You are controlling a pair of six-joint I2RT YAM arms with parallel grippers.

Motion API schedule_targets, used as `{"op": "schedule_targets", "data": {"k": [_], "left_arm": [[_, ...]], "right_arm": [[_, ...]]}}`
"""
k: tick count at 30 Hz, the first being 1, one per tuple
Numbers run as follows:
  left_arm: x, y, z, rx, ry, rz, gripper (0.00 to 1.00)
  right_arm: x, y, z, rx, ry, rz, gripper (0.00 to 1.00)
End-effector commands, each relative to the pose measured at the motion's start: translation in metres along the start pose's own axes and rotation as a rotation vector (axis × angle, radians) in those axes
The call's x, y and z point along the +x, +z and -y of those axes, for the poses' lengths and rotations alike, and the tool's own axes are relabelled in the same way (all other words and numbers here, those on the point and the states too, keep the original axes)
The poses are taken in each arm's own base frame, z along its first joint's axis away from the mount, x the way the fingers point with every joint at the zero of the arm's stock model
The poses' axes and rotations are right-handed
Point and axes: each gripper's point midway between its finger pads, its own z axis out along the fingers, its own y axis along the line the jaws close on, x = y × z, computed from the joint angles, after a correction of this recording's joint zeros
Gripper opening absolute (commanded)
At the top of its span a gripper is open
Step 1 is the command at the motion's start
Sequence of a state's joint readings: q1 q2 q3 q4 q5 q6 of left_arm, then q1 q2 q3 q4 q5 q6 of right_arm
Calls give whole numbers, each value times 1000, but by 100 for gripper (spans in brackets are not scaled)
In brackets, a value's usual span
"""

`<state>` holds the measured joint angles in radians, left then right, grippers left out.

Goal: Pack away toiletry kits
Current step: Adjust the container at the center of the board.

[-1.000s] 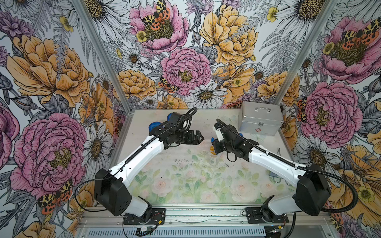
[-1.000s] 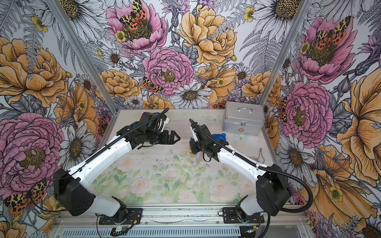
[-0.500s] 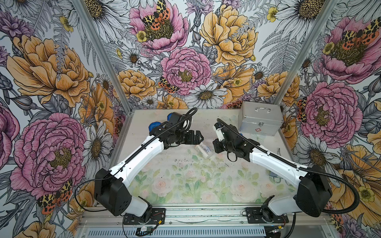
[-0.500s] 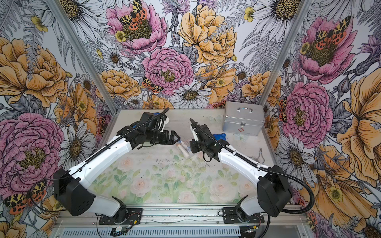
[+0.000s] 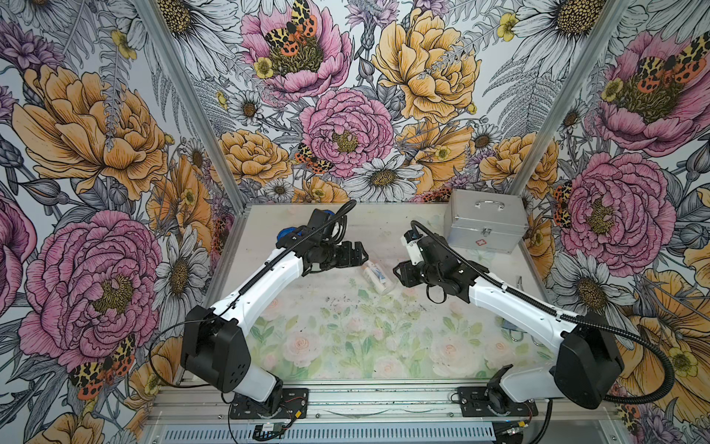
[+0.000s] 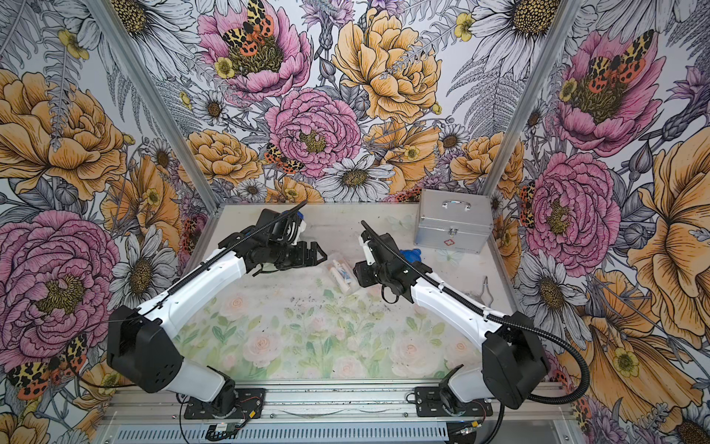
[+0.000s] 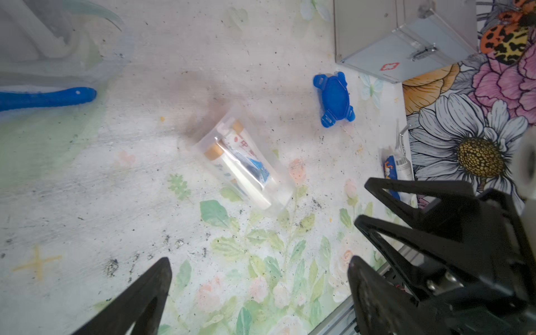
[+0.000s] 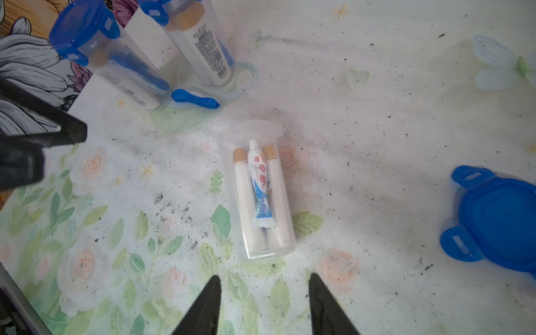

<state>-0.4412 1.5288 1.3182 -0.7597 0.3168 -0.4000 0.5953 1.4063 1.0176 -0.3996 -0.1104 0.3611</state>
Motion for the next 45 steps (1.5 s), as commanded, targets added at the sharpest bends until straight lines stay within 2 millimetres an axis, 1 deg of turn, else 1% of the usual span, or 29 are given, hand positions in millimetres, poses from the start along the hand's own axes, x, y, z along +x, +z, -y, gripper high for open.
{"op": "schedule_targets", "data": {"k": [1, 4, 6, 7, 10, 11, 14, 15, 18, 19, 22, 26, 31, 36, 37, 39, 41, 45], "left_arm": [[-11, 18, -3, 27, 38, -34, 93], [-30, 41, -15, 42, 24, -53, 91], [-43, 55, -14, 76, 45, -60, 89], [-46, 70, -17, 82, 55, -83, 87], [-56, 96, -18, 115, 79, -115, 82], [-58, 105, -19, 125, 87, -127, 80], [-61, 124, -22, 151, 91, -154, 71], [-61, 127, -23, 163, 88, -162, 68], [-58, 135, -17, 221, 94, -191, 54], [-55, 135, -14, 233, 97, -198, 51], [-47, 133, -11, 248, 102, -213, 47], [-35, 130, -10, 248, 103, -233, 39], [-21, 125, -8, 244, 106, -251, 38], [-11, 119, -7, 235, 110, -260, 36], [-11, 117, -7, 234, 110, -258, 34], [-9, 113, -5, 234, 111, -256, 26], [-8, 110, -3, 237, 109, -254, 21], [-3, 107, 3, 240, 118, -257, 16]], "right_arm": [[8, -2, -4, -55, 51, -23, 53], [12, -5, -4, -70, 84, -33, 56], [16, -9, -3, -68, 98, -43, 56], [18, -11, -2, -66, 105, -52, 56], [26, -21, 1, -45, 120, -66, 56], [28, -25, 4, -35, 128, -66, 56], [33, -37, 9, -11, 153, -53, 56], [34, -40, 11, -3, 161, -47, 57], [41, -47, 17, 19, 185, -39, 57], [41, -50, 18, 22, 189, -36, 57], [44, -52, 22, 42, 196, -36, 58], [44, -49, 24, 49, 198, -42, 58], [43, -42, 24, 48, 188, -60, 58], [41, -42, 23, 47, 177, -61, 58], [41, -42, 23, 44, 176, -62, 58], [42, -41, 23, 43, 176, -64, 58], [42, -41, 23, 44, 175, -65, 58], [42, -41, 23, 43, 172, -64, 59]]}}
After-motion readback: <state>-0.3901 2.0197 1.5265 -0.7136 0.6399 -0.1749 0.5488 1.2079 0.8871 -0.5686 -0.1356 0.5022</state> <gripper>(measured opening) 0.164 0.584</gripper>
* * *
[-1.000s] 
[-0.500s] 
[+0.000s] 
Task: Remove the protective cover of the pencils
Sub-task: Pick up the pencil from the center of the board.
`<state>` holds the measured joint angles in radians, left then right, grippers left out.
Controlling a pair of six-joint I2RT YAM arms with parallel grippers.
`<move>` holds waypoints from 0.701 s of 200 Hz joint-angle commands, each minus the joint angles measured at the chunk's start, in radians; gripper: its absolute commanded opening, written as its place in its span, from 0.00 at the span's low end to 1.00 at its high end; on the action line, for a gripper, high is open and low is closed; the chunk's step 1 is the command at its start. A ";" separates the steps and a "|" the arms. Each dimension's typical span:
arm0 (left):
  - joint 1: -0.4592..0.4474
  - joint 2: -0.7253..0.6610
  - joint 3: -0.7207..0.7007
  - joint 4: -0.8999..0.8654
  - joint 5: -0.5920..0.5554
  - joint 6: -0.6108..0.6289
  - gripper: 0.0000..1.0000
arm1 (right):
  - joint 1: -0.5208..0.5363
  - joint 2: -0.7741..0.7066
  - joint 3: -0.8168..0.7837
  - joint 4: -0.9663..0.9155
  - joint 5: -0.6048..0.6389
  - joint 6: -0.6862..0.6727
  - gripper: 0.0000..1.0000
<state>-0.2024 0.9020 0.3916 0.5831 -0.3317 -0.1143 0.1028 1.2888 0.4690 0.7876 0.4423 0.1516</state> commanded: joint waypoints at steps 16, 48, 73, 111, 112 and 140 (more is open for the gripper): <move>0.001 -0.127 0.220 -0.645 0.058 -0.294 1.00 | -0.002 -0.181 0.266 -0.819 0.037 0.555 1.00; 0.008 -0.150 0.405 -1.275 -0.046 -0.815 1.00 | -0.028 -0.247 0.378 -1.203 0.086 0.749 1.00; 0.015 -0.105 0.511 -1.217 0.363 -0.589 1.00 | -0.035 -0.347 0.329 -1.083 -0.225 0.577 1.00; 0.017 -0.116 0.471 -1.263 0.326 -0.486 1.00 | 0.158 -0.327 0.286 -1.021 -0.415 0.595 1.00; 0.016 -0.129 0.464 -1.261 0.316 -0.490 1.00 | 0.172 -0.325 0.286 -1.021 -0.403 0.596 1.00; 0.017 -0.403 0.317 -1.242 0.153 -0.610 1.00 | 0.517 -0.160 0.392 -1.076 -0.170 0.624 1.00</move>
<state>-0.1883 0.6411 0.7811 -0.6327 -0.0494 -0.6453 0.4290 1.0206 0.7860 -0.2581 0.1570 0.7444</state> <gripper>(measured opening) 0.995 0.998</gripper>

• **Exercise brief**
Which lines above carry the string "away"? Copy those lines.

• **Result of this task**
The poses are taken in each arm's own base frame, z along its first joint's axis away from the mount, x the way the fingers point with every joint at the zero of the arm's stock model
Goal: Pack away toiletry kits

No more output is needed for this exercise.